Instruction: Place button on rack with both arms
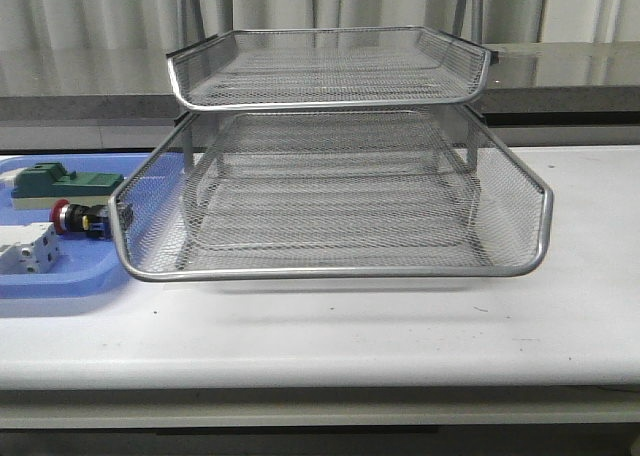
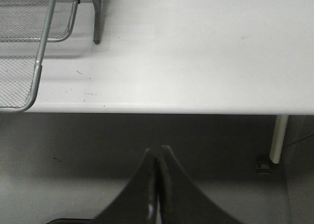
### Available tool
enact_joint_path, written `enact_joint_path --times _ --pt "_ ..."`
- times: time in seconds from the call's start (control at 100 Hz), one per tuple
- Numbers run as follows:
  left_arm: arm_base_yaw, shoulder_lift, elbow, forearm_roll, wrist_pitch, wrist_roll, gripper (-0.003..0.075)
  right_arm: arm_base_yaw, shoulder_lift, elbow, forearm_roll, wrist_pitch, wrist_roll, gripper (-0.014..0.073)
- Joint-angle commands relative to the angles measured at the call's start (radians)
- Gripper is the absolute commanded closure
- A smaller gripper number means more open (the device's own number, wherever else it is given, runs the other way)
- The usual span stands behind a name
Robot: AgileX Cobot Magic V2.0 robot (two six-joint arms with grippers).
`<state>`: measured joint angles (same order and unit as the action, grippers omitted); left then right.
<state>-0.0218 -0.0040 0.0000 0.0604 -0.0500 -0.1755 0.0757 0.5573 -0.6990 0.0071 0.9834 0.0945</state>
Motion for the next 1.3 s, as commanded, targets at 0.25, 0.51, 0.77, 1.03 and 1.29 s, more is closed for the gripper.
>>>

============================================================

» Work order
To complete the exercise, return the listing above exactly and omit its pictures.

» Response area
Instruction: Place button on rack with both arms
### Available tool
enact_joint_path, written `enact_joint_path --times _ --pt "_ ..."`
- times: time in seconds from the call's start (control at 100 Hz), one per tuple
- Numbers run as follows:
  left_arm: arm_base_yaw, shoulder_lift, elbow, forearm_roll, wrist_pitch, wrist_roll, gripper (-0.003..0.075)
  right_arm: arm_base_yaw, shoulder_lift, elbow, forearm_roll, wrist_pitch, wrist_roll, gripper (-0.014..0.073)
- Joint-angle commands relative to the angles measured at the call's start (radians)
- Gripper is the absolute commanded closure
- A smaller gripper number means more open (the device's own number, wherever else it is given, runs the other way)
- The usual span stands behind a name
Robot: AgileX Cobot Magic V2.0 robot (two six-joint arms with grippers).
`<state>`: measured joint angles (same order and unit as the action, grippers omitted); left then right.
<state>-0.0218 -0.0040 0.0000 0.0604 -0.0500 -0.1755 0.0757 0.5573 -0.6990 0.0071 0.9834 0.0945</state>
Motion for the next 1.3 s, as commanded, targets at 0.25, 0.51, 0.77, 1.03 and 1.29 s, more is closed for the gripper.
>>>

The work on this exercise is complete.